-- EXERCISE DESCRIPTION --
Each line of the listing where "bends" appears should be reported.

--

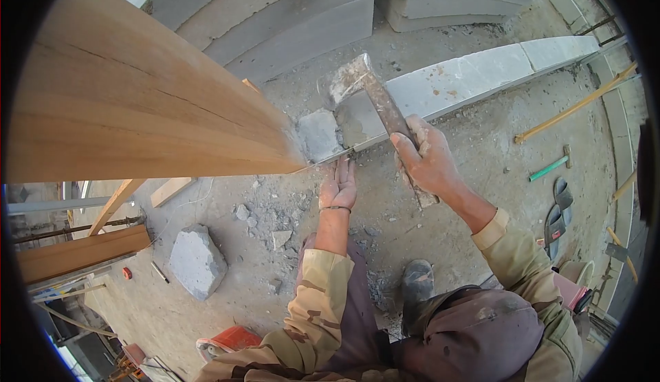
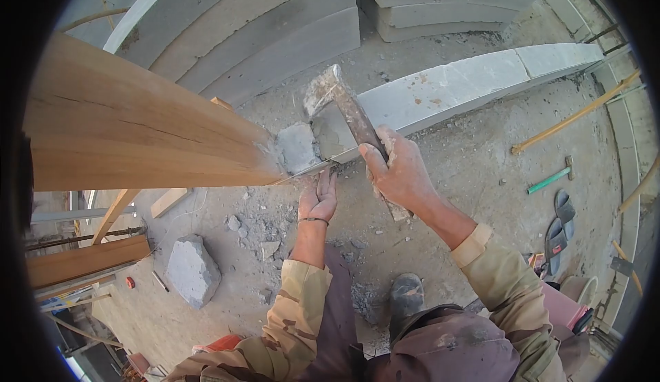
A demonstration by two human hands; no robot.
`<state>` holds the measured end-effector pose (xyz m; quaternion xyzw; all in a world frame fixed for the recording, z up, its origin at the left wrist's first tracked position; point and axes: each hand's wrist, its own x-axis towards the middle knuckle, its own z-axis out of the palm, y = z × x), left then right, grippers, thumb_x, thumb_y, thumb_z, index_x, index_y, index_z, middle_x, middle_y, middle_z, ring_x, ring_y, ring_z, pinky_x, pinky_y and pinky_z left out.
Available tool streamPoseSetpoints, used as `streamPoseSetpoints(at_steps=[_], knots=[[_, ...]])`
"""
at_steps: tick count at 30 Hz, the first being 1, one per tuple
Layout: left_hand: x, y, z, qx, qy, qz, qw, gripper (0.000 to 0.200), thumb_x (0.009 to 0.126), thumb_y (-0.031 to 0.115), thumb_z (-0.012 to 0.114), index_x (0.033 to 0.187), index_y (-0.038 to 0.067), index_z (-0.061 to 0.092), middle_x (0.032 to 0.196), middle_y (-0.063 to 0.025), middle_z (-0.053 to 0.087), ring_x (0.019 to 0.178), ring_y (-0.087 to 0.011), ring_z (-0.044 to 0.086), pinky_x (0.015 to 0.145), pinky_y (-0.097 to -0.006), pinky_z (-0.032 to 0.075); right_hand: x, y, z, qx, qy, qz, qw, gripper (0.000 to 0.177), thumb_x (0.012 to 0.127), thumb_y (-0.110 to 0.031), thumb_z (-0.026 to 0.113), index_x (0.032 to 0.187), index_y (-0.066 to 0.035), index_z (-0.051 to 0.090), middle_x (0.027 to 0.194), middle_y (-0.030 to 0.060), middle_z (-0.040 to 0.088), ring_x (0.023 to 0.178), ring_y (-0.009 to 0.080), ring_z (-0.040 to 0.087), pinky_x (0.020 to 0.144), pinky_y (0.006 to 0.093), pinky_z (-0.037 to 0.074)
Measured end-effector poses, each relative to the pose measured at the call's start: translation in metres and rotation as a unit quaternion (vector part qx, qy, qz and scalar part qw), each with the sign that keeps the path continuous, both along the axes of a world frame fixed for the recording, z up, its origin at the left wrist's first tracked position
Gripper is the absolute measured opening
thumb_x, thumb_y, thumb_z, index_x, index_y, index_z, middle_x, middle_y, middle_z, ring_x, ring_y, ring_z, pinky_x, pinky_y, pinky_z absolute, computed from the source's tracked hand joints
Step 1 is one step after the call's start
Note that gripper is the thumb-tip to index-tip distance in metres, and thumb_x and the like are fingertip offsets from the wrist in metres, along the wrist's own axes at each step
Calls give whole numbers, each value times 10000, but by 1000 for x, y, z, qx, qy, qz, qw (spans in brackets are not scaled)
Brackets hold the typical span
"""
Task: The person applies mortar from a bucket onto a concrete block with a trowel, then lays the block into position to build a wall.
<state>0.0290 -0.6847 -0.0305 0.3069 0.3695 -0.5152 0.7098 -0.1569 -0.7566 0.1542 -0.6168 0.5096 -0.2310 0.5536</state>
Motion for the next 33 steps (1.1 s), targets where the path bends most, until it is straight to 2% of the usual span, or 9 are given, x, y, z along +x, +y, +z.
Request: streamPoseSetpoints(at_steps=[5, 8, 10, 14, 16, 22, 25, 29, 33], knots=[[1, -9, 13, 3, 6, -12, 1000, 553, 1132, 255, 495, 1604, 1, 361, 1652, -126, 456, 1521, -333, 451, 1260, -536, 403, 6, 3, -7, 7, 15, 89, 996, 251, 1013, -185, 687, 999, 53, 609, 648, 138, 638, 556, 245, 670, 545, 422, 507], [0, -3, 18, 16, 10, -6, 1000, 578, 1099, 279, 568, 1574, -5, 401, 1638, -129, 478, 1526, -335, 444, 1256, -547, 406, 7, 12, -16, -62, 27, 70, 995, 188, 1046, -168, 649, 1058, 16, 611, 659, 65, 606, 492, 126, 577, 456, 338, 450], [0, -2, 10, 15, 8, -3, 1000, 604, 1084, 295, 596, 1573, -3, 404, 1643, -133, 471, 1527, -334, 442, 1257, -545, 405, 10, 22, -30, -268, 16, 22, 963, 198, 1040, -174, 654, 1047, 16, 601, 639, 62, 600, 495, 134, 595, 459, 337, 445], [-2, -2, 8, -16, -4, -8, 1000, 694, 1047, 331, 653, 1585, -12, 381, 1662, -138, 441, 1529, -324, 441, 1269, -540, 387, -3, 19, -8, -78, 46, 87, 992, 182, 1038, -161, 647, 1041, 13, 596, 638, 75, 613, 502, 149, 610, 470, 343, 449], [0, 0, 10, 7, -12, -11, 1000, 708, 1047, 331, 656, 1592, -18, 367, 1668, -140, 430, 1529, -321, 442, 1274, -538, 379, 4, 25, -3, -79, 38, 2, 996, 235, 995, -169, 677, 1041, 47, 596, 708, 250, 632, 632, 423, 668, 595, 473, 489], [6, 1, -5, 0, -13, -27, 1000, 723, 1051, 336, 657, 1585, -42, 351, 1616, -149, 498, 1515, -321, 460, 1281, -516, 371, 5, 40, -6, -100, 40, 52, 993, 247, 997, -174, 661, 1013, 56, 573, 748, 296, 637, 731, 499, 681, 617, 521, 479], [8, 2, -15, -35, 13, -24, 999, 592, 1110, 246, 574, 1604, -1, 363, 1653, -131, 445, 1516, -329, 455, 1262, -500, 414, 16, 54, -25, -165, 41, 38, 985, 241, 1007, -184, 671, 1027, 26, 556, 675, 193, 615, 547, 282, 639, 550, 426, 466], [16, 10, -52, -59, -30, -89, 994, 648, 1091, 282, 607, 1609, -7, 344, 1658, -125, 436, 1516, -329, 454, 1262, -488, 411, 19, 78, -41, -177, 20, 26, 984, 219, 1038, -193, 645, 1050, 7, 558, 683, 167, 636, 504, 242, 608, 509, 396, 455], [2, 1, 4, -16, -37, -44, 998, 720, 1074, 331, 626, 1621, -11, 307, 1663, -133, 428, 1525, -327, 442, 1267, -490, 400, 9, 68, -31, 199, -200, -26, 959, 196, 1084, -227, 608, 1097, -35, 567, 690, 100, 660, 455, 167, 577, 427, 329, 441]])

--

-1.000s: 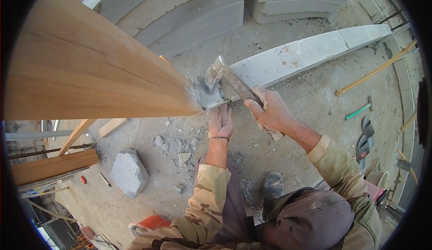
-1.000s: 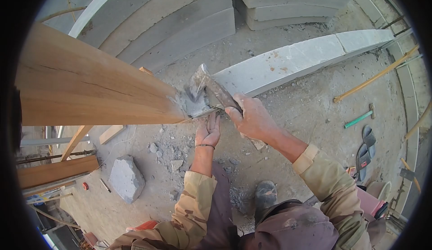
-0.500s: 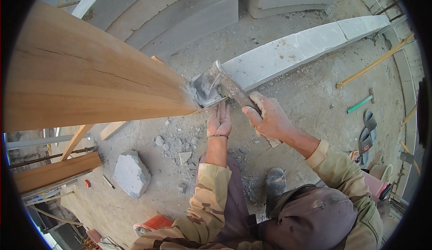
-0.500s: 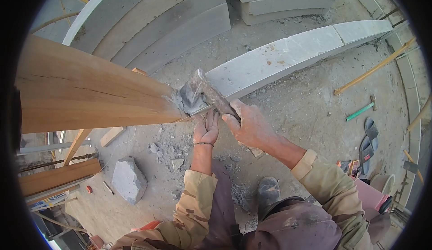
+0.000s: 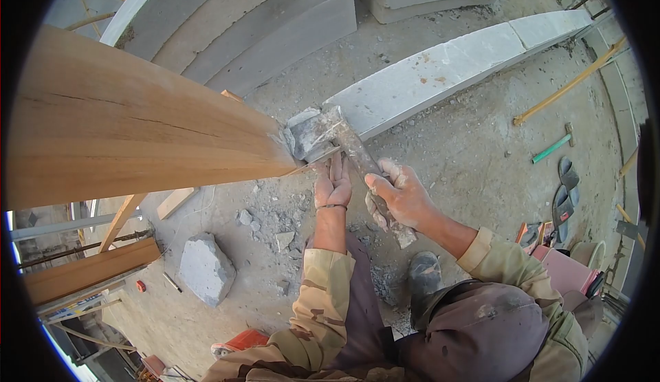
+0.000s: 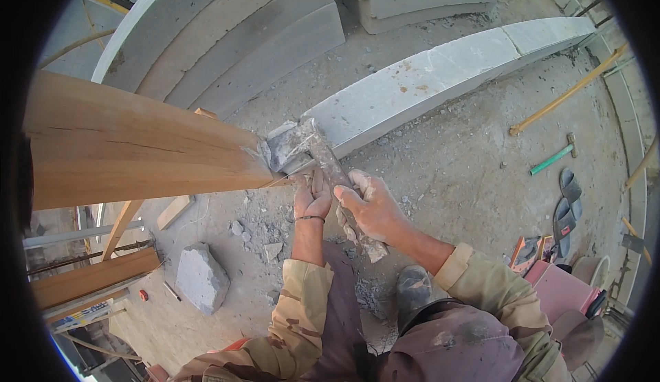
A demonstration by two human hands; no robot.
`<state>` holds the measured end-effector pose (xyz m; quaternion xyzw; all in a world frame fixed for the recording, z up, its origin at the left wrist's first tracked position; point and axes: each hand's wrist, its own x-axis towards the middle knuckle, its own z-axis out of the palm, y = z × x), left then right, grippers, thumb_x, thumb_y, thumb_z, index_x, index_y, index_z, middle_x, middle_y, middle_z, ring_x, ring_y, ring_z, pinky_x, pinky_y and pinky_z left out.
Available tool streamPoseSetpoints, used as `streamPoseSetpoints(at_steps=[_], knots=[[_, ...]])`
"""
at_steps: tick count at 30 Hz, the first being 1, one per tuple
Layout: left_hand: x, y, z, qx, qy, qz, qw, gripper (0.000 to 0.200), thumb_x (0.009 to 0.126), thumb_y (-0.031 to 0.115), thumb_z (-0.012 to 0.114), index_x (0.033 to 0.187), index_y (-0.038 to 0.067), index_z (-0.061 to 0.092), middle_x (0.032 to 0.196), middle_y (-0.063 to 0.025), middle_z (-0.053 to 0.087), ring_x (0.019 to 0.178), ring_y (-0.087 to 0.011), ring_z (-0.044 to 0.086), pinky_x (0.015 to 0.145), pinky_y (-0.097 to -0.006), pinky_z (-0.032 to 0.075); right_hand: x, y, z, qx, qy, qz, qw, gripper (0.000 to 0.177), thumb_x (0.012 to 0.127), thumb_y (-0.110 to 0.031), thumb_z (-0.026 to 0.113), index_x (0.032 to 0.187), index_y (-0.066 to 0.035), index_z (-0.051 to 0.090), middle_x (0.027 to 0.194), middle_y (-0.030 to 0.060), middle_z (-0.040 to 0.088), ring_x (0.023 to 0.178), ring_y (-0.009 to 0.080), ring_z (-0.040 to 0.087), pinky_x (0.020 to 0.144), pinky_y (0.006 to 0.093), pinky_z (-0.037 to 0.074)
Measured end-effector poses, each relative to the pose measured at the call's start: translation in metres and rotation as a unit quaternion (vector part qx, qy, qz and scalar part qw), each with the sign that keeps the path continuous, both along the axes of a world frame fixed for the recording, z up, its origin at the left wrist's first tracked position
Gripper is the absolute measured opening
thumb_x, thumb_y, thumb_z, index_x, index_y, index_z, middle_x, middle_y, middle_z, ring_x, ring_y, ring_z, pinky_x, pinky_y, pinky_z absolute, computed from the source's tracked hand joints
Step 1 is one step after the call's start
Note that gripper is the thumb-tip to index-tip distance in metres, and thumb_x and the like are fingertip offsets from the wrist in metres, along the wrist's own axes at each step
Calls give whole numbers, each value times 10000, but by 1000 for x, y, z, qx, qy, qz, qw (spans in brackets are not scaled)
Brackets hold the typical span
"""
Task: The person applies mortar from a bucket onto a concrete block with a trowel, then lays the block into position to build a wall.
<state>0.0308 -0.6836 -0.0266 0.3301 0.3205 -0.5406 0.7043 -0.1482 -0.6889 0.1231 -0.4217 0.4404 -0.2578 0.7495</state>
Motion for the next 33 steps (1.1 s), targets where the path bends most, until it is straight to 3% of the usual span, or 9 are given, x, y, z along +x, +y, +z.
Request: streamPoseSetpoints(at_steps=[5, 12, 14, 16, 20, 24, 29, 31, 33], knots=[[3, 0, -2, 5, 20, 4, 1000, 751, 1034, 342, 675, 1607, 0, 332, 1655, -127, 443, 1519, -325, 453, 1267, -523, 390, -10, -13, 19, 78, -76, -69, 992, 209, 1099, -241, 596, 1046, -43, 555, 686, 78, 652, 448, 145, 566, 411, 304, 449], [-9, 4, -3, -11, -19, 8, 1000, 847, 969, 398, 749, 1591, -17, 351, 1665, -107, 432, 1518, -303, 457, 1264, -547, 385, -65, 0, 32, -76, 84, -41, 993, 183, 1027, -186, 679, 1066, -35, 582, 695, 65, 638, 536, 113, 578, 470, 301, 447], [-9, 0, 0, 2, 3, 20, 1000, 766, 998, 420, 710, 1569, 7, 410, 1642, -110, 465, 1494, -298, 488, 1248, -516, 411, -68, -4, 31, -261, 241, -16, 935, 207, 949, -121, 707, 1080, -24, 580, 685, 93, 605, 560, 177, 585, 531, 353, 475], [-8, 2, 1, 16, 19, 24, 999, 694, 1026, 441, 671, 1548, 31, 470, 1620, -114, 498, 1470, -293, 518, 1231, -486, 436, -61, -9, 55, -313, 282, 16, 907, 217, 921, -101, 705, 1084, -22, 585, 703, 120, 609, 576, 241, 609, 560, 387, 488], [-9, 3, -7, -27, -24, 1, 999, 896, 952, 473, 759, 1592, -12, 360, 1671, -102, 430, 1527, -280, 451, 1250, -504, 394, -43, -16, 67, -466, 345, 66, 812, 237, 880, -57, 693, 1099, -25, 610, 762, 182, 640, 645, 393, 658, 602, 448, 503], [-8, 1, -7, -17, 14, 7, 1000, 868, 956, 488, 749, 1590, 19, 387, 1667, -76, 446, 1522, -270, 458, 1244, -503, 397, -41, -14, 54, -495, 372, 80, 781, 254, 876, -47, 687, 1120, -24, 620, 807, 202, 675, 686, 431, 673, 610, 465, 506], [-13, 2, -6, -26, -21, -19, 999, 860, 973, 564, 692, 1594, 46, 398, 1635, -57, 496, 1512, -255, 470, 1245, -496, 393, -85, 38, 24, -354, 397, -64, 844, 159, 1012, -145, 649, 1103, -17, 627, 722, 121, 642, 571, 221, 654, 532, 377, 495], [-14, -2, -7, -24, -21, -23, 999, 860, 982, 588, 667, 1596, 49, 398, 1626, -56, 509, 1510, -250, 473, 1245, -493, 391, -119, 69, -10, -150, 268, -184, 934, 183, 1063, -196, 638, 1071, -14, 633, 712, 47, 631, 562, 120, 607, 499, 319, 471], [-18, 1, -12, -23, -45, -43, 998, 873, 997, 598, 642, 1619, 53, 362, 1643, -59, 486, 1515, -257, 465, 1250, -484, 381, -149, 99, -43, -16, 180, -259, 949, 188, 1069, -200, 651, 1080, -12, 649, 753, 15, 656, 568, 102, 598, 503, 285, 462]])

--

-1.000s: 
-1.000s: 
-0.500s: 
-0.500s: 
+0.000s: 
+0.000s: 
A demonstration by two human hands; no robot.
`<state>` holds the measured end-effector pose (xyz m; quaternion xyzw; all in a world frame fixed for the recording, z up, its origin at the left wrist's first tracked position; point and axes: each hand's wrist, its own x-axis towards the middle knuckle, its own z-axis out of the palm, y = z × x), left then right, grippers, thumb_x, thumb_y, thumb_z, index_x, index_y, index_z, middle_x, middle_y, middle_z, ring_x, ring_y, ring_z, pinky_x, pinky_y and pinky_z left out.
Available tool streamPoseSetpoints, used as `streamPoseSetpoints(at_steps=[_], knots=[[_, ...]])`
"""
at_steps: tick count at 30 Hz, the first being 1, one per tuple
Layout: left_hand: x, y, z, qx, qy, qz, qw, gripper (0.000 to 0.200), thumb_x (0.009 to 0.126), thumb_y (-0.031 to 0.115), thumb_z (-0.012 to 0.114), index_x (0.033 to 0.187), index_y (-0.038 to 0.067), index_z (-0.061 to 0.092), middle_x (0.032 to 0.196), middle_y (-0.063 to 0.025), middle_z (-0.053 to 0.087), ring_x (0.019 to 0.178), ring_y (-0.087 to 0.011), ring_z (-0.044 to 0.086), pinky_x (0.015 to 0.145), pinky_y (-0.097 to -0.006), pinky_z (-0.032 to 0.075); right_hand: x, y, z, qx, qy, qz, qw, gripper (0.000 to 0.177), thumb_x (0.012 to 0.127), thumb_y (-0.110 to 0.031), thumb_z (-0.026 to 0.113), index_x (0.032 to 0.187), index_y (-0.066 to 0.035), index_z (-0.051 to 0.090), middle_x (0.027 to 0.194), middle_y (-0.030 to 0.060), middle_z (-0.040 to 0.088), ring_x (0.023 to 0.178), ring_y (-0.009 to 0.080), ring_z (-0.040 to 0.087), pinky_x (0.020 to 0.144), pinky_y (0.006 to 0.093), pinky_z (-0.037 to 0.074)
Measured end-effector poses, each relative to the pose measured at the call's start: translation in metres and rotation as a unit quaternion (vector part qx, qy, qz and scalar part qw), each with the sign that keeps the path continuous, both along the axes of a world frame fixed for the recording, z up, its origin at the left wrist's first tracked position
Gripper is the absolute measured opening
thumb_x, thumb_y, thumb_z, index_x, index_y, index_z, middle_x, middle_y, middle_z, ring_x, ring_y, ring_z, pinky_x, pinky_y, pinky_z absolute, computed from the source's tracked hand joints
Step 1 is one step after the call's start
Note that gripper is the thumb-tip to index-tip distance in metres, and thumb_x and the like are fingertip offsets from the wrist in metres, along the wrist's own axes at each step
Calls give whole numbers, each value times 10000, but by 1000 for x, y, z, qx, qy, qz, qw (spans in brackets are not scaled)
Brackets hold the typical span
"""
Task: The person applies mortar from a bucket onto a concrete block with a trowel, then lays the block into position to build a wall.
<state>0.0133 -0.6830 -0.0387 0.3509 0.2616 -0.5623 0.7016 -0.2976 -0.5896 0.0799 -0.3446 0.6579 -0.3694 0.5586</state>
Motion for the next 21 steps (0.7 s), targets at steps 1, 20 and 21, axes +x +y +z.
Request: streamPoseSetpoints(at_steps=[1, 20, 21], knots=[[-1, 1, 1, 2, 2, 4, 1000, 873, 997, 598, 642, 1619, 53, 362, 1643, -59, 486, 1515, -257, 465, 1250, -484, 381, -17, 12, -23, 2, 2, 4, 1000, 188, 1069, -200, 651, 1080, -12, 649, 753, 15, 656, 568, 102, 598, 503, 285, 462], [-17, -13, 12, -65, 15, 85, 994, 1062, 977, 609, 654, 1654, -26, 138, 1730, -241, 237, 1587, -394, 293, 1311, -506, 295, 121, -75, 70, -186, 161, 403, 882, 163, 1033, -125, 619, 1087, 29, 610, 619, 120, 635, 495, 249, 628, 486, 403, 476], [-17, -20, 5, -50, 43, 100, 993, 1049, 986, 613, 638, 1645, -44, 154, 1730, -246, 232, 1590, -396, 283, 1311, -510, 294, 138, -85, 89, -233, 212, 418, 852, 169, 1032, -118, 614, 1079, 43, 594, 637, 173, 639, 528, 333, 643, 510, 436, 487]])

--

-- RESULT FOR THIS EXERCISE --
Motion for the next 33 steps (1.1 s), targets where the path bends most, until it is straight to 2% of the usual span, or 9 are given, x, y, z along +x, +y, +z.
Motion for the next 33 steps (1.1 s), targets where the path bends most, until it is straight to 3% of the usual span, or 9 are given, x, y, z along +x, +y, +z.

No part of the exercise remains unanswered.